As a staff researcher, you must repeatedly search through a set of plain text documents in order to do your work.
A common need is to find documents where two different topics or search terms are discussed in the same context, for example: oncology and morbidity, or virtualization and agility.
"Context" within a document can be ambiguous or ill-defined, but in this case, "context" is defined as the two search terms occurring within N words of each other irrespective of sentence, paragraph or page boundaries.
Using a programming language of your choice, develop a piece of software that can iterate over all the plain text documents in a directory and return the set of documents where two search terms occur within N words of each other.
In addition to allowing two search terms, allow the user to specify phrases instead of terms, e.g. "Dr.

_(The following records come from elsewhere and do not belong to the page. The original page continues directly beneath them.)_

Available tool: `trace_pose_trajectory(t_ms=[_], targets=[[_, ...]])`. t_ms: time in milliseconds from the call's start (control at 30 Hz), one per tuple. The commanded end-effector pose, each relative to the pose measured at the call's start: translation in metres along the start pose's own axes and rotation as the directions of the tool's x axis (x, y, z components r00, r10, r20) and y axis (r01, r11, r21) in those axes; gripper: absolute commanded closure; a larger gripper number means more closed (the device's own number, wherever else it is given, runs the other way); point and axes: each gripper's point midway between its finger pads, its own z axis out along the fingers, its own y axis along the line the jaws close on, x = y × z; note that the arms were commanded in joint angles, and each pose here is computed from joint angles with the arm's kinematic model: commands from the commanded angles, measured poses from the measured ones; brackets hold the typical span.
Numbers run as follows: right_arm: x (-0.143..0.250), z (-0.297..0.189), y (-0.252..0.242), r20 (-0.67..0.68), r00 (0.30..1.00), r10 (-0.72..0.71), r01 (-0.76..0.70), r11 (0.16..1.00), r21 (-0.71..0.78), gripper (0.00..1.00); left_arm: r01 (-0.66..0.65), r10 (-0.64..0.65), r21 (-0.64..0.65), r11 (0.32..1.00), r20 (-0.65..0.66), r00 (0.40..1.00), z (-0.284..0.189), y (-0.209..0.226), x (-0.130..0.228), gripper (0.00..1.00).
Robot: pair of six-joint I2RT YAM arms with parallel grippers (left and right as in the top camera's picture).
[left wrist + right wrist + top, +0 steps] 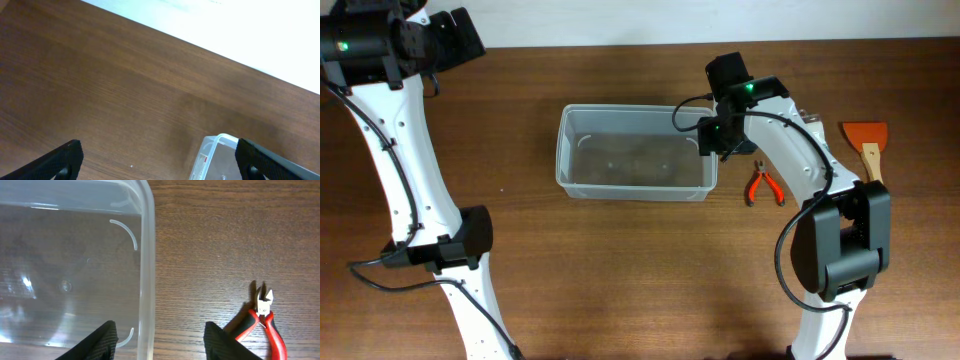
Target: Pack container
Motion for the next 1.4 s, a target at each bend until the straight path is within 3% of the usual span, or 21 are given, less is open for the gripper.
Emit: trace_pose_trajectory(t_ms=[0,433,767,1067,1367], targets=[[-0.0029,0.0017,0.0033,0.001,1.0,0.003,-0.003,1.0,-0.003,0.48,-0.015,0.014,0.023,1.0,0.037,0.999,-0.0179,-0.0031,-0.0046,0.01],[-0.0057,0.0018,0.004,0.012,1.0,0.0,0.0,1.0,-0.005,0.76,-0.015,0.014,0.022,1.0,0.037,0.999,-0.0179,-0.0029,-0.0046,0.01],[-0.0088,0.0018,0.0087,0.026,0.997,-0.079,0.08,0.996,-0.029,0.78,-0.015,0.014,0.023,1.0,0.037,0.999,-0.0179,-0.0031,-0.0046,0.01],[-0.0108,0.0016,0.0092,0.034,0.995,-0.089,0.09,0.995,-0.03,0.87,-0.015,0.014,0.023,1.0,0.037,0.999,-0.0179,-0.0031,-0.0046,0.01],[-0.0108,0.0018,0.0092,0.035,0.993,-0.114,0.115,0.993,-0.029,0.87,-0.015,0.014,0.022,1.0,0.038,0.999,-0.0179,-0.0029,-0.0046,0.01]])
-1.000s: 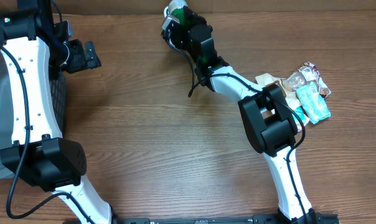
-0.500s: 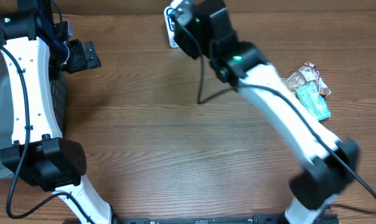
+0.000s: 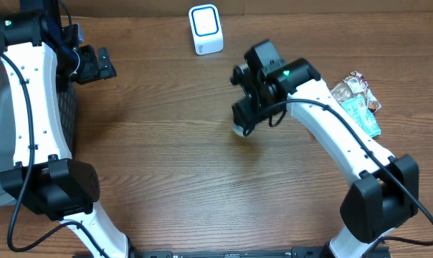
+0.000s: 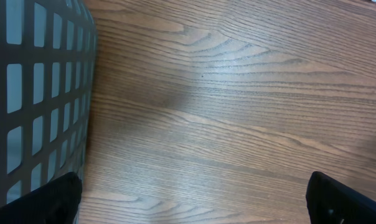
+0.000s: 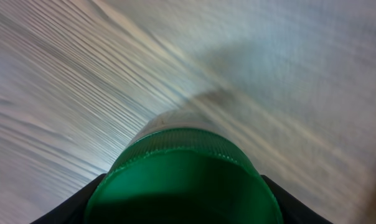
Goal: Scan the item barcode
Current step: 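Carry the jar right and lower it beside the scanned pile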
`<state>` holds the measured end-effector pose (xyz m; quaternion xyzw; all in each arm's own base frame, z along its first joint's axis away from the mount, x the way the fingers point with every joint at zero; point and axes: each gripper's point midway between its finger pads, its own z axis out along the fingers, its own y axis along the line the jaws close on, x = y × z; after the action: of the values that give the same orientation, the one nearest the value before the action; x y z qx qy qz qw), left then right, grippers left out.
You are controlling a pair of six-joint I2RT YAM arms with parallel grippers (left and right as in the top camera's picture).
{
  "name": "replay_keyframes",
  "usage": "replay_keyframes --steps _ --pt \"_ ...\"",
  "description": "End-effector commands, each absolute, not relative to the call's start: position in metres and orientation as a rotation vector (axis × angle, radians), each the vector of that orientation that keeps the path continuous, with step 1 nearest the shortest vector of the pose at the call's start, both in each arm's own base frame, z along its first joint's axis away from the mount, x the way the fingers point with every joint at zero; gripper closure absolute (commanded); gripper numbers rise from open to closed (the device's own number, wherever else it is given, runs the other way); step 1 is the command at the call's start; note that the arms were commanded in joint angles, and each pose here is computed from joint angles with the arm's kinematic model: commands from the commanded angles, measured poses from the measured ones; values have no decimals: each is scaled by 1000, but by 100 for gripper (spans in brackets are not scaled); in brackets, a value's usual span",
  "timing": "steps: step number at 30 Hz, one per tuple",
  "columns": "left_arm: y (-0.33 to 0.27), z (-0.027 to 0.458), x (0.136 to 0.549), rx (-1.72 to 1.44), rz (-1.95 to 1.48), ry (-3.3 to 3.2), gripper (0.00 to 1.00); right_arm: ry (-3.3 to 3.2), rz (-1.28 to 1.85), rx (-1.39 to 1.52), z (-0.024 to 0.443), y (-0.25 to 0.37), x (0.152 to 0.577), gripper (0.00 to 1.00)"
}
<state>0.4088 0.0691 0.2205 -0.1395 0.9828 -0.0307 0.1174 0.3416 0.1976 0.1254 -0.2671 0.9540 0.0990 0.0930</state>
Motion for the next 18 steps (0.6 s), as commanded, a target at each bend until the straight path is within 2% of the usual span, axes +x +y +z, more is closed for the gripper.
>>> replay_keyframes --steps 1,9,18 --pt "71 232 406 -372 -75 2850 0 2918 205 -670 97 160 343 48" --pt "71 232 406 -372 -75 2850 1 3017 70 -190 62 75 355 56" --pt "71 232 406 -372 -75 2850 0 3025 13 27 62 19 361 57"
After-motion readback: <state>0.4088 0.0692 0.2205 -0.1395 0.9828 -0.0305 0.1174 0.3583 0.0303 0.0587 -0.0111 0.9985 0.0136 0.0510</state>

Fowler" and "Continuous Delivery"
- Python >= 2.7 re, os, glob, and argparse modules
- Min: "0" - Minimum words between contexts needed
- Max: "10" - Maximum words between contexts needed
- Context1: "context1" - Required Define first context to search for
- Context2: "context2" - Required Define second context to search for
- Directory: "." - Define directory to search for files
- Extension: "txt" - Define file extension to search for
Download the project:
git clone https://github.com/jasontasker/search_locality.git
cd search_locality
python search.py --context1 "vim tutor" --context2 "follow the instructions" --directory /usr/share/vim --min 0 --max 5 --extension txt
usage: search.py [-h] [--min MIN_WORDS] [--max MAX_WORDS] --context1 CONTEXT1
--context2 CONTEXT2 [--directory DIRECTORY]
[--extension EXTENSION]
This file matches the 2 contexts:
/usr/share/vim/vim73/tutor/README.txt